The vast majority of evacuees returning to their homes could only rifle through the damage for prized possessions and clothes to bring with them back to the shelters.
Figures from the American Red Cross show that the numbers of displaced people are only rising, from 33,000 in their shelters Wednesday to 42,000 on Thursday.
The flood damage was strangely inconsistent throughout the city.
A house on one street could be drowned with 4 feet of water while it’s neighbor was left completely dry.
For some people, it could take months before their homes are livable.
As of Friday morning:
- The death toll is now 47 and is expected to grow as crews switched their efforts from rescue to recovery missions
- Harvey has been downgraded to a tropical depression and moved out of Texas after six days of torturous rain
- It will bring flash flooding and isolated tornadoes over the Ohio and Tennessee valleys, as well as the southern Appalachians, at least until Friday night
- Houston’s mayor says the city ‘is open for business’
- Hurricane Irma has formed over the Atlantic, but it’s uncertain where it might hit in the U.S.
- The American Red Cross says 42,000 people slept in their shelters in Texas Thursday night, as well as 15,000 in Louisiana and a handful in Tennessee
- 100,000 homes have been destroyed by the storm and more damage will reveal itself as the waters recede
- Some people in Houston returned home to find their houses ruined while others, expecting to discover them in pieces, cried tears of joy after finding them in tact
- 1,800 cases of water were delivered to Beaumont, Texas on Friday, which was left without drinking water due to failed water plants
- An explosion at a chemical plant in Houston leaked toxic substances into the air and water but the fire was out by Thursday night
In this arial photo, homes sit in floodwaters caused by Hurricane Harvey in Port Arthur, Texas on Harvey
A man looks at his kitchen of his flooded home in a west Houston neighborhood before evacuating in the aftermath of Hurricane Harvey in Houston on Thursday
Greg Ingram looks around his water-damaged home after floodwaters from Hurricane Harvey drenched the city on Thursday
Tattered flags fly over a pile of water-soaked items as people clean up in a flood ravaged neighborhood of Houston on Thursday
Earlier this week, a woman took a video of two huge alligators floating in her backyard in Missouri City, Texas.

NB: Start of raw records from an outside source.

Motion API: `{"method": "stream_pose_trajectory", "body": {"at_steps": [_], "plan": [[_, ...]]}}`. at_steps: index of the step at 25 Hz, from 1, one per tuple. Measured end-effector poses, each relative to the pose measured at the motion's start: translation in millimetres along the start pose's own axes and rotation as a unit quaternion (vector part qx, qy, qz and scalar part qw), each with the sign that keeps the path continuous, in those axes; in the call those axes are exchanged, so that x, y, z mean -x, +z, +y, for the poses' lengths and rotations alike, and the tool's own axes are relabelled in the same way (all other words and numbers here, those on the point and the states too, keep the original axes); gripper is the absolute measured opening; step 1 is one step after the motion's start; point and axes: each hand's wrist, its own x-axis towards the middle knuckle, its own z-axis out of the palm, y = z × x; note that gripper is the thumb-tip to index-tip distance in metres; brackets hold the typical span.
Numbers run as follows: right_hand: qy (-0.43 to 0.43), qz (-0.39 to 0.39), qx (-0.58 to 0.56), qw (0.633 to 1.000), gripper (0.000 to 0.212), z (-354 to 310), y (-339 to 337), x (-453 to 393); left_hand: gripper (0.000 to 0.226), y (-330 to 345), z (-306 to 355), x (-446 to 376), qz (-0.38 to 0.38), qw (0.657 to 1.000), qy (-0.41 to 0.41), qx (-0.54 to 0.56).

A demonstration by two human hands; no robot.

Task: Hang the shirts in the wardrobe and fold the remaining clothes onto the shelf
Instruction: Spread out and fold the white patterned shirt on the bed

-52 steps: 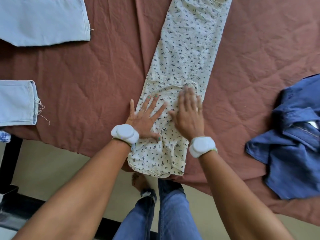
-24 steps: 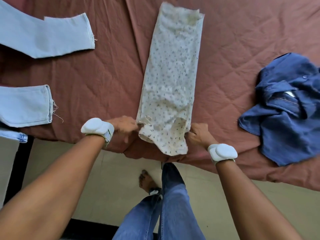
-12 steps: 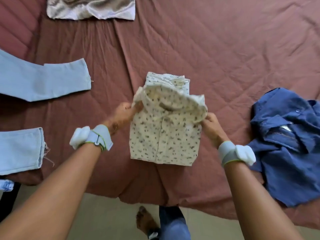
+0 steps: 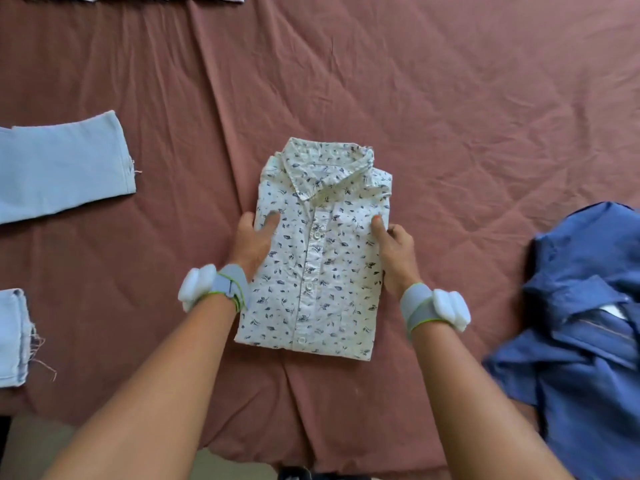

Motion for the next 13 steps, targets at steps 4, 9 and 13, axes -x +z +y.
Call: {"method": "stream_pose_trajectory", "body": {"at_steps": [4, 9, 13], "plan": [[0.017, -0.007, 0.054, 0.998, 0.055, 21, 5, 34, 0.048, 2, -42, 44, 0.092, 0.985, -0.047, -0.137], [-0.022, 0.028, 0.232, 0.972, 0.042, 40, 10, 65, 0.035, 1, -63, 76, 0.128, 0.945, -0.058, -0.297], [0.001, 0.131, 0.228, 0.965, 0.021, 36, 2, 50, 0.031, 0, -58, 73, 0.183, 0.909, -0.041, -0.373]]}}
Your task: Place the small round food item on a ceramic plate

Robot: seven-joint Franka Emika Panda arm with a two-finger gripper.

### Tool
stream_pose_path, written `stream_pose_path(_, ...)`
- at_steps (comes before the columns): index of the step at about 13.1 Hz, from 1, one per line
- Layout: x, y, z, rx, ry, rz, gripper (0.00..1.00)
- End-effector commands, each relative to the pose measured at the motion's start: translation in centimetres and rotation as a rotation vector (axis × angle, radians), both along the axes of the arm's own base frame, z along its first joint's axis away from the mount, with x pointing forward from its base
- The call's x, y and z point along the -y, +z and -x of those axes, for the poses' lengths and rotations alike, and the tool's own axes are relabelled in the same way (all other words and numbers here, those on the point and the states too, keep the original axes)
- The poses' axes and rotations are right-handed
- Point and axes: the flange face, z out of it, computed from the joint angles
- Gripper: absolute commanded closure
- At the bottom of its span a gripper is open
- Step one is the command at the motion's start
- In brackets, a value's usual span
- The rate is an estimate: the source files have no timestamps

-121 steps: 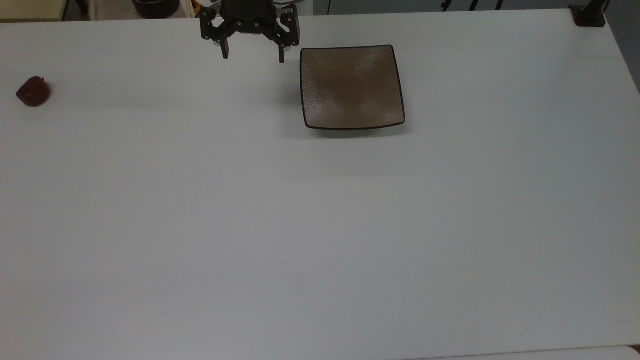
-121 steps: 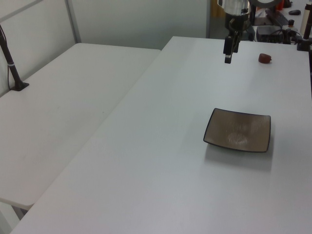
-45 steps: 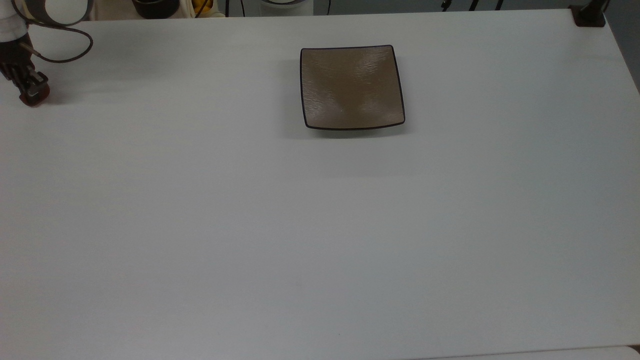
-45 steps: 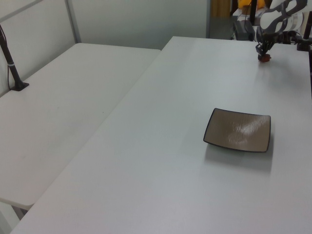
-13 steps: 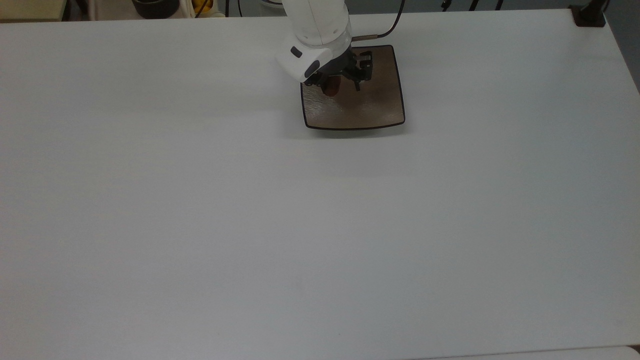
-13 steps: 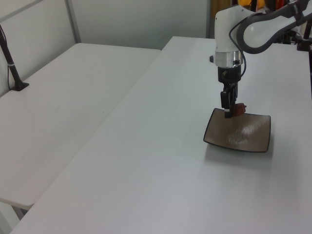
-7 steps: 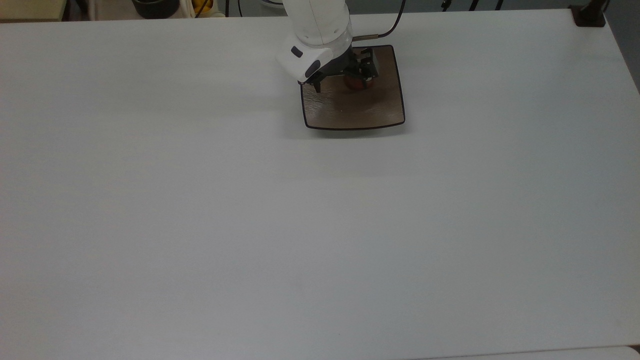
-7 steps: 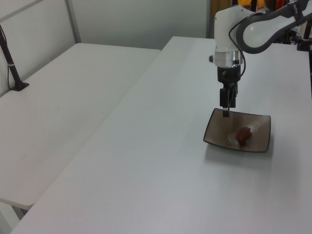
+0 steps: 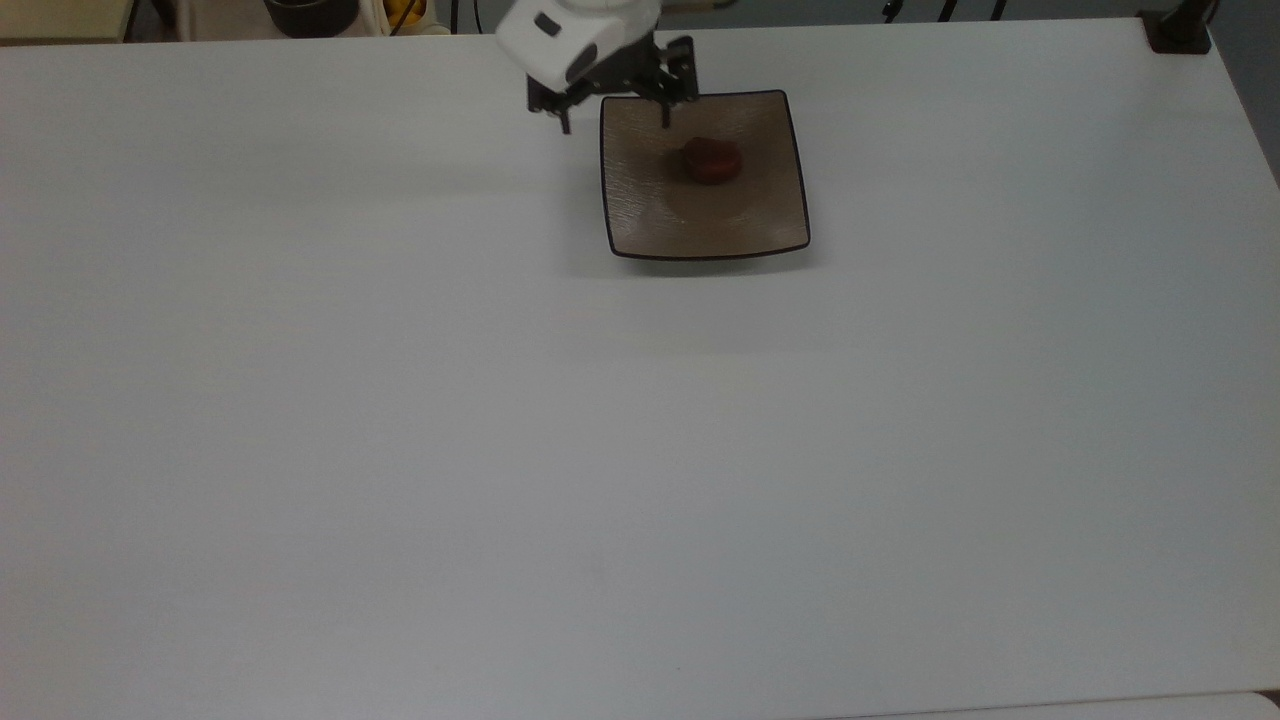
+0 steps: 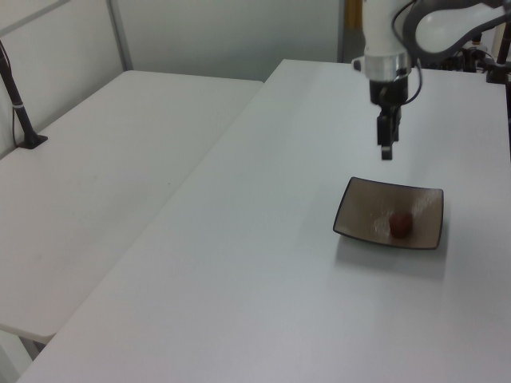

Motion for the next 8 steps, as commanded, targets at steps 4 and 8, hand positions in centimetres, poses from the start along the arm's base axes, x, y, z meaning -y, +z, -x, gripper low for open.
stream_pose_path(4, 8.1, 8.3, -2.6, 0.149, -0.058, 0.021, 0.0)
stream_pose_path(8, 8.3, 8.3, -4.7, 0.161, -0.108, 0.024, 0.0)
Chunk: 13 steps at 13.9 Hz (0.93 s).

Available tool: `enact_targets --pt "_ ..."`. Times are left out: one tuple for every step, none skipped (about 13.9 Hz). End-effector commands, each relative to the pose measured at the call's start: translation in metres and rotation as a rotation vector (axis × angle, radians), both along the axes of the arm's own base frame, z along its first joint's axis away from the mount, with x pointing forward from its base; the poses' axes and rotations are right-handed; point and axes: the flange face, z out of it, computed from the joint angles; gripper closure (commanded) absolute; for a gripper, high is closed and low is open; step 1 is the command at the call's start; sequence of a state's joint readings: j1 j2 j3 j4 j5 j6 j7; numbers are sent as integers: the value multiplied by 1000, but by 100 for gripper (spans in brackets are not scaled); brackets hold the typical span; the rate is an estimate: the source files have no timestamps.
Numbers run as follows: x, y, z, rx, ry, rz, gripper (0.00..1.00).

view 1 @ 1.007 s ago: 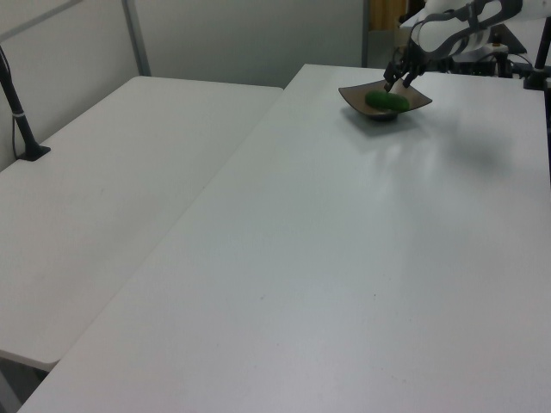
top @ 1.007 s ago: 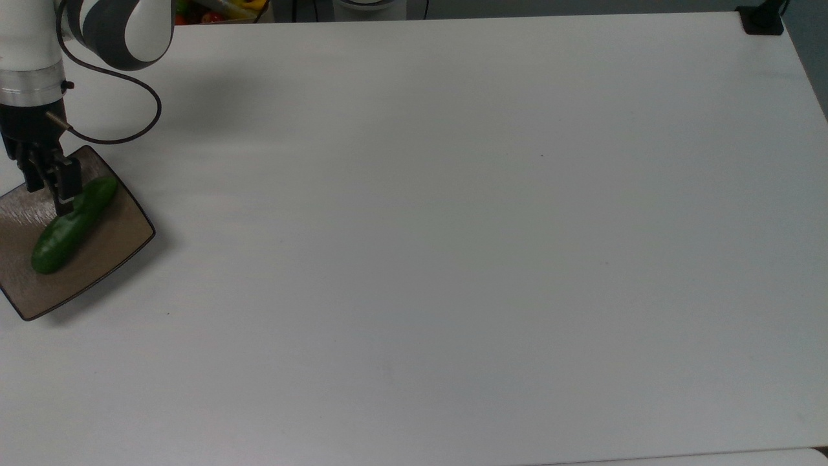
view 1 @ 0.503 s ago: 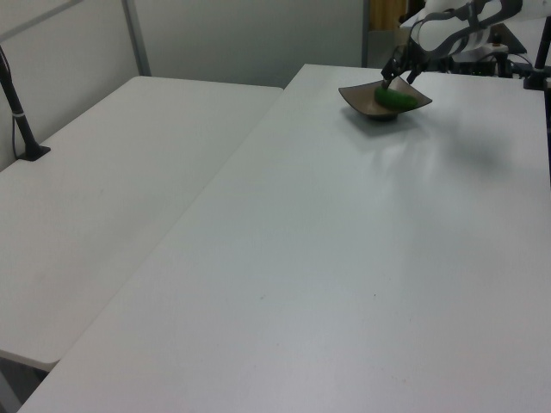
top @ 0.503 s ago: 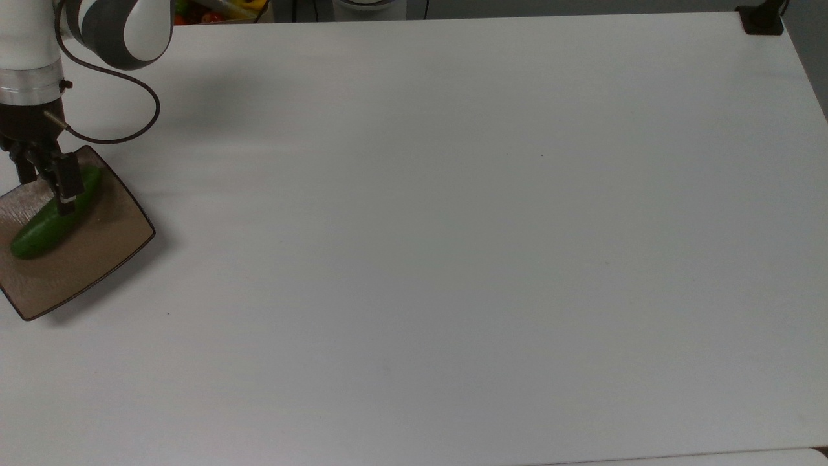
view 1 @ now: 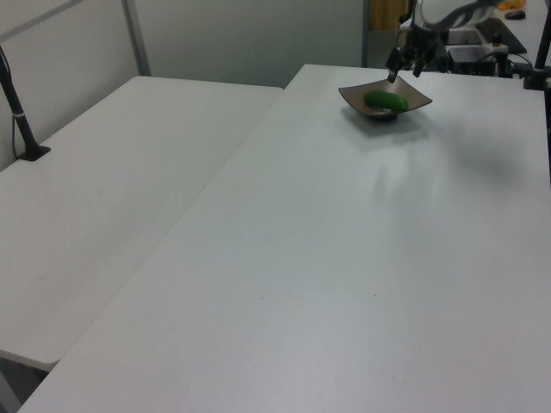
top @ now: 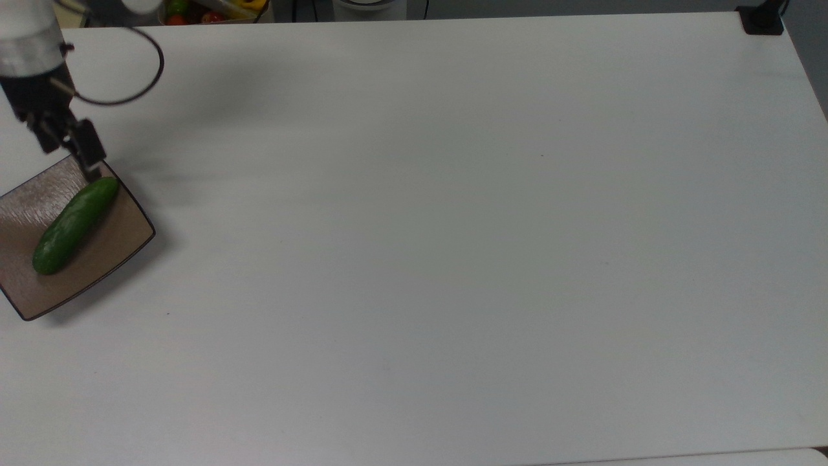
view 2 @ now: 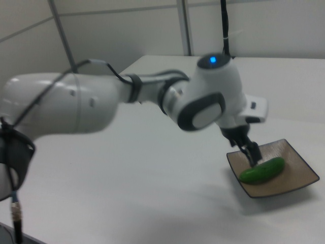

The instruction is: Cucumber placed on a ceramic plate

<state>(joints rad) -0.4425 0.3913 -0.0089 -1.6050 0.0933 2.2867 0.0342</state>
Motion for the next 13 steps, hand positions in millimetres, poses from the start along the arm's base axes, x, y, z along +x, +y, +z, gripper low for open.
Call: enact_targets --pt "-30 54 67 51 120 66 0" --pt "-35 70 80 61 141 89 0" --pt "-38 88 90 71 165 117 0" --pt "-42 119 103 65 210 170 0" --pt "-46 134 109 53 247 199 0" --pt "-51 151 116 48 267 231 0" --pt "-55 169 123 43 278 276 0" --pt "-61 186 131 32 272 332 0" --pt "-64 205 140 15 258 401 0" --pt "-67 220 146 6 255 453 0" --pt "-69 235 154 -1 243 484 0" --pt "-69 250 154 -1 244 502 0" --pt "-68 266 150 5 254 498 0"
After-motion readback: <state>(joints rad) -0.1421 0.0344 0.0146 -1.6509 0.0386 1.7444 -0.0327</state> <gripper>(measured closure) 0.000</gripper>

On Tuesday an alligator sanctuary warned that up to 350 alligators could soon be on the loose in southeast Texas due to rising floodwaters.
Water is within a foot of rising over the fences of Gator Country in Beaumont, which houses hundreds of the dangerous reptiles.
The sanctuary’s most fearsome residents, which include two 13-foot alligators called Big Al and Big Tex, have been placed in trailers to prevent them from escaping.
But workers have warned there is little they can do to stop the escape of the rest of the alligators from their outdoor enclosures.
‘All of these are certified, high fences, but when it won’t quit, it won’t quit,’ sanctuary founder Gary Saurage told KFDM.
‘We’ve worked around the clock and I don’t know what else to do. We’re truly tired.
‘The good news is, we caught all of our crocodiles, all of our venomous snakes.’
Up to 350 alligators could soon be on the loose in southeast Texas due to rising floodwaters from Hurricane Harvey
Water is within a foot of rising over the fences of Gator Country in Beaumont, which houses hundreds of the dangerous reptiles (pictured)
For those who are moving back into their homes, officials have issued warnings not to eat or drink anything that has come into contact with the contaminated floodwaters. Furniture that was exposed to the water should be cleaned with a solution made of one cup bleach to five gallons of water.
Unfortunately, many Houston residents will likely be paying to fix their flood damaged homes themselves because most were not insured.
Standard home insurance policies don’t come with flood protection which means homeowners will have to pay for a lot of the damage out of their own pocket.
It’s estimated that just 15 to 20 per cent of homes in the Houston area were covered by flood insurance when Harvey hit.